Exercise aim: Once the data has been read, return all of it precisely as written.

Dataset content:

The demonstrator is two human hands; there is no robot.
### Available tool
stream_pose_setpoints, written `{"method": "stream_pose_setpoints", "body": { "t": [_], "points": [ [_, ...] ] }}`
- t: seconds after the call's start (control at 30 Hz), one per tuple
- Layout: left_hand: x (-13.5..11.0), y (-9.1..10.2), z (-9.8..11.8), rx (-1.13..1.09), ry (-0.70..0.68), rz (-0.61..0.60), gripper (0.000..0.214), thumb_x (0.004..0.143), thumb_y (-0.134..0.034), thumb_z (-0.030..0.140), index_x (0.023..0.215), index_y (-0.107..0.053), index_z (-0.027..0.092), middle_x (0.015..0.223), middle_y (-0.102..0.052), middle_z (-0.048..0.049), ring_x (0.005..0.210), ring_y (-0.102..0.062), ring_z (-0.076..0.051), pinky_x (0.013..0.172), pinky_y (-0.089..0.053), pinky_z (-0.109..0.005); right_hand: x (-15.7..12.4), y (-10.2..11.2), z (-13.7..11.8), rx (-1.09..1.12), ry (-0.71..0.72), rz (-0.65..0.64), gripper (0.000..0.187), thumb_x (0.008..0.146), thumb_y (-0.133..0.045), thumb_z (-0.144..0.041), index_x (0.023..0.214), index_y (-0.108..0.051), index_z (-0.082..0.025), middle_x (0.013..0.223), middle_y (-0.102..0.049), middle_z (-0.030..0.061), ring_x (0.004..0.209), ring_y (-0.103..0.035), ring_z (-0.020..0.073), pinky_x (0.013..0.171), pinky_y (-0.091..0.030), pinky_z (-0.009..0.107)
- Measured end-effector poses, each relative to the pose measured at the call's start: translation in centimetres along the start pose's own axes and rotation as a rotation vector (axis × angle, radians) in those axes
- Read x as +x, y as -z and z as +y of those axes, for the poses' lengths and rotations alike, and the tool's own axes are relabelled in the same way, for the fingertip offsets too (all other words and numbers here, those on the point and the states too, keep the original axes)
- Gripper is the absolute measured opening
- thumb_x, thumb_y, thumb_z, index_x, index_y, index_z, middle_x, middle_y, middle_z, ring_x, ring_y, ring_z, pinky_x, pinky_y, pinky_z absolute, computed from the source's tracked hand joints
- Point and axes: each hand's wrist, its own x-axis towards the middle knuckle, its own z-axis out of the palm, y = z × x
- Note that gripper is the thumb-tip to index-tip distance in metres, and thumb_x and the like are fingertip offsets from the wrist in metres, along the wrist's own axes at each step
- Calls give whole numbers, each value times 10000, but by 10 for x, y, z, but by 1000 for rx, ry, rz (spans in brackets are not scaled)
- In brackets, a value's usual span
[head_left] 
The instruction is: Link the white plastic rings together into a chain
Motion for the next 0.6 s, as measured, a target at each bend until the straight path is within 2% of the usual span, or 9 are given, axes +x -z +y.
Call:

Completed exercise:
The demonstrator is two human hands; there is no robot.
### Available tool
stream_pose_setpoints, written `{"method": "stream_pose_setpoints", "body": { "t": [_], "points": [ [_, ...] ] }}`
- t: seconds after the call's start (control at 30 Hz), one per tuple
- Layout: left_hand: x (-13.5..11.0), y (-9.1..10.2), z (-9.8..11.8), rx (-1.13..1.09), ry (-0.70..0.68), rz (-0.61..0.60), gripper (0.000..0.214), thumb_x (0.004..0.143), thumb_y (-0.134..0.034), thumb_z (-0.030..0.140), index_x (0.023..0.215), index_y (-0.107..0.053), index_z (-0.027..0.092), middle_x (0.015..0.223), middle_y (-0.102..0.052), middle_z (-0.048..0.049), ring_x (0.005..0.210), ring_y (-0.102..0.062), ring_z (-0.076..0.051), pinky_x (0.013..0.172), pinky_y (-0.089..0.053), pinky_z (-0.109..0.005); right_hand: x (-15.7..12.4), y (-10.2..11.2), z (-13.7..11.8), rx (-1.09..1.12), ry (-0.71..0.72), rz (-0.65..0.64), gripper (0.000..0.187), thumb_x (0.008..0.146), thumb_y (-0.133..0.045), thumb_z (-0.144..0.041), index_x (0.023..0.214), index_y (-0.108..0.051), index_z (-0.082..0.025), middle_x (0.013..0.223), middle_y (-0.102..0.049), middle_z (-0.030..0.061), ring_x (0.004..0.209), ring_y (-0.103..0.035), ring_z (-0.020..0.073), pinky_x (0.013..0.171), pinky_y (-0.091..0.030), pinky_z (-0.009..0.107)
- Measured end-effector poses, each relative to the pose measured at the call's start: translation in centimetres along the start pose's own axes and rotation as a rotation vector (axis × angle, radians) in those axes
- Read x as +x, y as -z and z as +y of those axes, for the poses' lengths and rotations alike, and the tool's own axes are relabelled in the same way, for the fingertip offsets too (all other words and numbers here, those on the point and the states too, keep the original axes)
- Gripper is the absolute measured opening
- thumb_x, thumb_y, thumb_z, index_x, index_y, index_z, middle_x, middle_y, middle_z, ring_x, ring_y, ring_z, pinky_x, pinky_y, pinky_z absolute, computed from the source's tracked hand joints
- Point and axes: each hand's wrist, its own x-axis towards the middle knuckle, its own z-axis out of the palm, y = z × x
- Note that gripper is the thumb-tip to index-tip distance in metres, and thumb_x and the like are fingertip offsets from the wrist in metres, along the wrist's own axes at each step
- Calls give whole numbers, each value times 10000, but by 10 for x, y, z, but by 1000 for rx, ry, rz (spans in brackets are not scaled)
- In brackets, a value's usual span
[head_left] 
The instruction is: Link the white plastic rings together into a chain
Motion for the next 0.6 s, as measured, a target at each bend until the straight path is within 2% of the usual span, or 9 are given, axes +x -z +y.
Call:

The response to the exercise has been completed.